*Required action:*
Drop the pictures and repeat the remaining data exactly.

-----

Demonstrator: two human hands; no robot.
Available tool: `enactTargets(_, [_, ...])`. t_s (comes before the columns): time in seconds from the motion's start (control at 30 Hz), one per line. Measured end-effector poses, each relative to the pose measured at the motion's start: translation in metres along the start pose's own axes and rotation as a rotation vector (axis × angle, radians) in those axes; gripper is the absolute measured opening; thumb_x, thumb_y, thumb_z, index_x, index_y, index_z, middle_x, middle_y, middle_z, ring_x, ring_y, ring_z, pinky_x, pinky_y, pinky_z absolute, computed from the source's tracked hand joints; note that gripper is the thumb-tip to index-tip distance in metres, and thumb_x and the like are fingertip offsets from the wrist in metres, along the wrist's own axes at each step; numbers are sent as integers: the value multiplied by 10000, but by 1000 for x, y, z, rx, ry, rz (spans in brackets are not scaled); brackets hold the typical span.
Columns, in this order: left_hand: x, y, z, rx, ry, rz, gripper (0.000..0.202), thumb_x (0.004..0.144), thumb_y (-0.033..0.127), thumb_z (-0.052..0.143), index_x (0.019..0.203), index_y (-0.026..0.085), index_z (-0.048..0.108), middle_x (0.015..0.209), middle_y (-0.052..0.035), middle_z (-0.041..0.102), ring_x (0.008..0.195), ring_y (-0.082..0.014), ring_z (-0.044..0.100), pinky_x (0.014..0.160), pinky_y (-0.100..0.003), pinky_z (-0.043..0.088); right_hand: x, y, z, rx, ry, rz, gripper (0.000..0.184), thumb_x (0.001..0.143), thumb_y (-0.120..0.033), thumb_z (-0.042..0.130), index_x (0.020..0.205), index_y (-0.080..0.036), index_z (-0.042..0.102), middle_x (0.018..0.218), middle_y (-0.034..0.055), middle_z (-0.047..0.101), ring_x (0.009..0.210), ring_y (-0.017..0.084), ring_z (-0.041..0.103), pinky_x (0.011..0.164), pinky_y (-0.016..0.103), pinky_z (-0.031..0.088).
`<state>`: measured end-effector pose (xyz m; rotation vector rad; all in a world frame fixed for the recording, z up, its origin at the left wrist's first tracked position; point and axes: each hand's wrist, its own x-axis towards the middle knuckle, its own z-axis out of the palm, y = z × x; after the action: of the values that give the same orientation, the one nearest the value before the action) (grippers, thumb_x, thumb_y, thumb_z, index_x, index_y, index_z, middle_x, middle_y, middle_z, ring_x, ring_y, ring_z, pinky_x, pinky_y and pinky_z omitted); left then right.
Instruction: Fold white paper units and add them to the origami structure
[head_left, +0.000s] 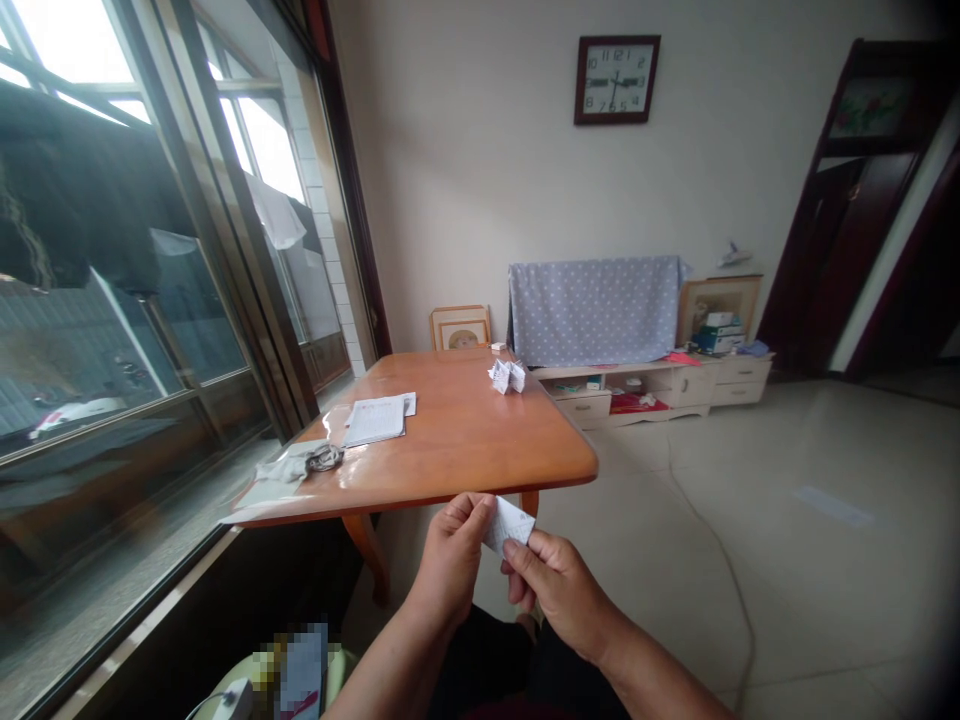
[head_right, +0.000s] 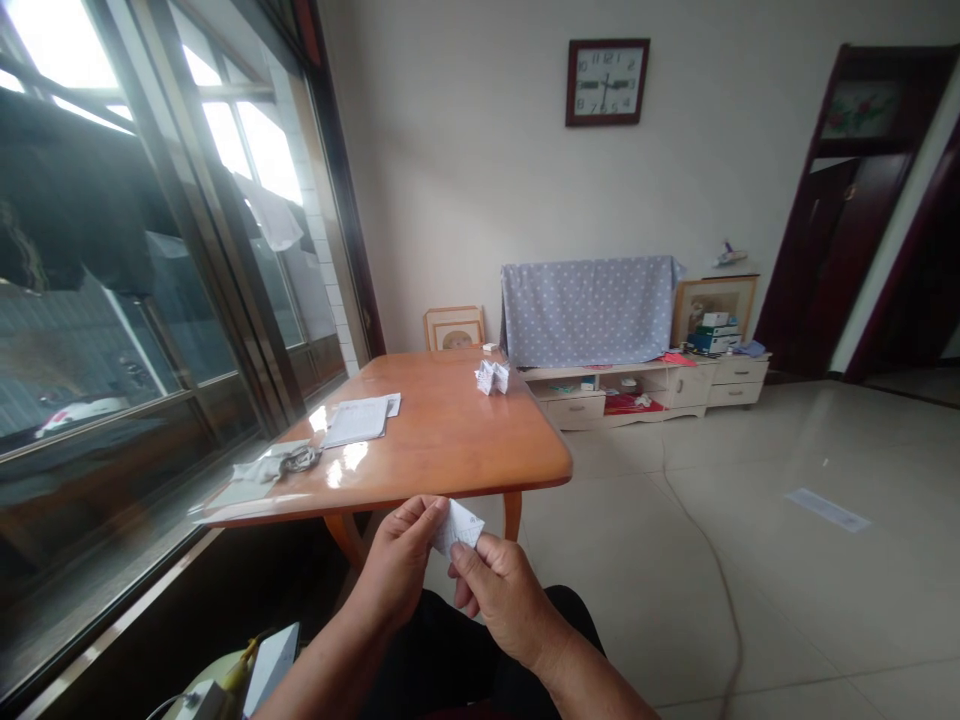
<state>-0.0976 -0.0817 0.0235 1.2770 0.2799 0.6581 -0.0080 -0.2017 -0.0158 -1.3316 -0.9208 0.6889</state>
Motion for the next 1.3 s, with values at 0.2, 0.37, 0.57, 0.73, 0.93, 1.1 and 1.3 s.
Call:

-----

*Finished task:*
Demonstrator: two human hands; no robot.
Available tool: `enactTargets(_, [_, ...])`. t_s (comes before the columns): time in seconds from the motion's start (control at 30 Hz), one per line. Measured end-effector poses, each relative to the pose measured at the motion's start: translation in metres along the start pose's own axes and rotation as a rotation vector (axis × angle, radians) in those axes; gripper is the absolute measured opening; thumb_x, thumb_y, thumb_z, index_x, index_y, index_z, middle_x, middle_y, middle_z, ring_x, ring_y, ring_z, pinky_x, pinky_y, pinky_z absolute, computed from the source's tracked hand joints; note that gripper is the thumb-tip to index-tip distance in metres, and thumb_x and the like are fingertip offsets from the wrist in metres, along the wrist's own axes at each step; numbers are sent as integers: the value multiplied by 10000, but by 1000 for x, y, z, rx, ry, rz (spans in brackets are not scaled); brackets hold the typical span.
Columns, in this order: left_hand: x, y, z, rx, ry, rz, gripper (0.000..0.202), thumb_x (0.004..0.144), thumb_y (-0.033..0.127), thumb_z (-0.052..0.143), index_x (0.019..0.203), index_y (-0.026..0.085), index_z (-0.048..0.108), middle_x (0.015..0.209), middle_y (-0.052..0.035), middle_z (-0.041..0.102), ring_x (0.008..0.195), ring_y (-0.082..0.014), ring_z (-0.044..0.100), pinky_x (0.014..0.160), pinky_y (-0.100..0.003), pinky_z (-0.043..0.088); right_hand: x, y, z, rx, ry, rz, gripper (0.000..0.184), thumb_x (0.001..0.143), thumb_y (-0.120..0.033), thumb_z (-0.042..0.130), index_x (0.020..0.205), index_y (-0.080..0.036), index_z (-0.042..0.102), middle_x (0.018..0.218), middle_y (-0.034..0.055), middle_z (-0.047..0.101), ring_x (0.009..0.210), ring_y (-0.017..0.084), ring_z (-0.041..0.103), pinky_x (0.011..0.164), pinky_y (-0.016..0.103), pinky_z (-0.031..0.088).
`<state>`: measured end-effector pose (xyz m; rotation vector rad; all in a world frame fixed for the recording, z up, its origin at the left wrist's first tracked position; point and axes: each hand's wrist, its own x-axis towards the middle knuckle, its own z-axis out of the palm, y = z × x; after the action: of the values that give the same orientation, the one nearest the value before the action) (grippers, thumb_x, thumb_y, thumb_z, index_x, index_y, index_z, middle_x, middle_y, middle_z, ring_x, ring_y, ring_z, pinky_x, pinky_y and pinky_z omitted); left then right.
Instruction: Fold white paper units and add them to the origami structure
[head_left, +0.000s] 
[head_right, +0.000s] 
<state>-0.0976 -0.0817 0.0235 1.2770 0.2799 0.6581 -0.0080 -0.2017 -0.0158 -1.3316 -0.9208 0.6889</state>
Motion for the next 1.3 s, with values at 0.2, 0.37, 0.57, 0.73, 0.93, 1.1 and 1.3 s.
Call:

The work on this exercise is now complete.